### Task requirements:
From the listing below, copy only the lines running from the line that contains "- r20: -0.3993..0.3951" to the line that contains "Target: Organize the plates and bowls", both included.
────────────────────────────────────────
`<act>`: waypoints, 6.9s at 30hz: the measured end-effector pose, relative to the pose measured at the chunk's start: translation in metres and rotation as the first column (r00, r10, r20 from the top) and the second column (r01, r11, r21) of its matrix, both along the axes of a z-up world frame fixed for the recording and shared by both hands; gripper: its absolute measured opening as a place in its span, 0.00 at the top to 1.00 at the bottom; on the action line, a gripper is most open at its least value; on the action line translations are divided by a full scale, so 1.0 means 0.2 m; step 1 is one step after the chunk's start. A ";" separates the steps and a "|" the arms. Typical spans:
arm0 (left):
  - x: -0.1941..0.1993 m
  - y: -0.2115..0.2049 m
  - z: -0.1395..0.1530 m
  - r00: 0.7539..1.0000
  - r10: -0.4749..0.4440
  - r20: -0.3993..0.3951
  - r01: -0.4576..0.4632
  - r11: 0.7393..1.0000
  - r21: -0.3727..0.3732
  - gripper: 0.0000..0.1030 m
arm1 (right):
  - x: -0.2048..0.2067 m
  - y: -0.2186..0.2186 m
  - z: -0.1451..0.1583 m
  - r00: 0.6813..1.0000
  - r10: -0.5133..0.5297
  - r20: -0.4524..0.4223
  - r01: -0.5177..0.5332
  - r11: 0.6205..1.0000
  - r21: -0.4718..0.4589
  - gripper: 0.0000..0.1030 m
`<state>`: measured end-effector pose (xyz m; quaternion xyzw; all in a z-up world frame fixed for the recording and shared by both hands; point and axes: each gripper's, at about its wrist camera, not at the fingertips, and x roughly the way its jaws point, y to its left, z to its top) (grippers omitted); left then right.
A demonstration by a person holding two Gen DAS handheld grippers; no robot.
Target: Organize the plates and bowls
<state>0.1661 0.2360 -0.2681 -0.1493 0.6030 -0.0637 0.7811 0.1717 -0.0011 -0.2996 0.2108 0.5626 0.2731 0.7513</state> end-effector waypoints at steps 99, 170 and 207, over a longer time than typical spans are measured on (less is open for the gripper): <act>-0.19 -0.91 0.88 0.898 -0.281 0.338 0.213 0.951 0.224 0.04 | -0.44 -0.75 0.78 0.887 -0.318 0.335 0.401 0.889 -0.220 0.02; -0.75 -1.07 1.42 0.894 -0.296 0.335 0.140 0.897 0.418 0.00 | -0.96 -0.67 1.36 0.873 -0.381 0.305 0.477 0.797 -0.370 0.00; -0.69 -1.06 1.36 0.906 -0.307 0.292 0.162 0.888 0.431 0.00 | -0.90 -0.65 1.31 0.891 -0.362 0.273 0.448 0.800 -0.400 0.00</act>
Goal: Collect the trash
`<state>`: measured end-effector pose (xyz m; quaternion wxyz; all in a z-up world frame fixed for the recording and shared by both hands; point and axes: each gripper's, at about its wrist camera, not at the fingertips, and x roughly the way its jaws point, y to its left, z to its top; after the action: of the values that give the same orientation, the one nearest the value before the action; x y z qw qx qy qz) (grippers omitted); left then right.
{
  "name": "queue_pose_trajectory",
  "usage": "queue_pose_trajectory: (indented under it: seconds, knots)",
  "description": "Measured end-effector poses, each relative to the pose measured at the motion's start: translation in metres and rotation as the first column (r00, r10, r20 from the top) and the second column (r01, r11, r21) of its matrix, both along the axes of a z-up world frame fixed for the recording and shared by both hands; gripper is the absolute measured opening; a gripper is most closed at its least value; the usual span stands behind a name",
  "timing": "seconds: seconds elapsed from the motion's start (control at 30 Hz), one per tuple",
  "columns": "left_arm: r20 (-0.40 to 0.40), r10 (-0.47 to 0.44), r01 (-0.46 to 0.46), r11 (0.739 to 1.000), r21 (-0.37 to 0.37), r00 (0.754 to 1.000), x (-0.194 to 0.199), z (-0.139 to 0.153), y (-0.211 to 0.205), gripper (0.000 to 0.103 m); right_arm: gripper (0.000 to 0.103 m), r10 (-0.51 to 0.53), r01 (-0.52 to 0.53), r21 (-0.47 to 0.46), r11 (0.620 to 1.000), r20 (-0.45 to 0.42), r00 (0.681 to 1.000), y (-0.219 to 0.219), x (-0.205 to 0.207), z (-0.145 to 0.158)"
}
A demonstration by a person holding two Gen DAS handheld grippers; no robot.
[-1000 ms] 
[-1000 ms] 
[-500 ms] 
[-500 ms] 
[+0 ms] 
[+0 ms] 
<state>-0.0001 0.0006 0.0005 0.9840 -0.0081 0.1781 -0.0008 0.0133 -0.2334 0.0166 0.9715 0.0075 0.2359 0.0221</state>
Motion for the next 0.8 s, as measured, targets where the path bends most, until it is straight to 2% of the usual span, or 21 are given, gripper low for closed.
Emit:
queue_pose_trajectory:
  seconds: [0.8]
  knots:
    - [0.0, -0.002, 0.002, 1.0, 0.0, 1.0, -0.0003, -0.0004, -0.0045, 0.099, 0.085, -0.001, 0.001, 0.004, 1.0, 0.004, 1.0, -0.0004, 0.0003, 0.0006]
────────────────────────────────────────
### Exercise result:
  - r20: -0.3993..0.3951
  - r01: -0.4576..0.4632
  - r11: 0.7393..1.0000
  - r21: -0.3727..0.3732
  - gripper: 0.0000..0.1030 m
arm1 (right):
  - x: -0.2048..0.2067 m
  - y: -0.2186..0.2186 m
  - z: -0.1451..0.1583 m
  - r00: 0.6813..1.0000
  - r10: -0.5133..0.5297
  - r20: -0.4524..0.4223
  - r01: -0.5177..0.5332
  - r11: 0.6205..1.0000
  - r21: -0.4718..0.4589
  - gripper: 0.0000..0.1030 m
`<state>`: measured end-effector pose (xyz m; quaternion xyzw; all in a z-up world frame fixed for the recording and shared by both hands; point and axes: each gripper's, at about its wrist camera, not at the fingertips, and x roughly the way its jaws point, y to its left, z to its top) (grippers omitted); left then right.
A demonstration by a person holding two Gen DAS handheld grippers; no robot.
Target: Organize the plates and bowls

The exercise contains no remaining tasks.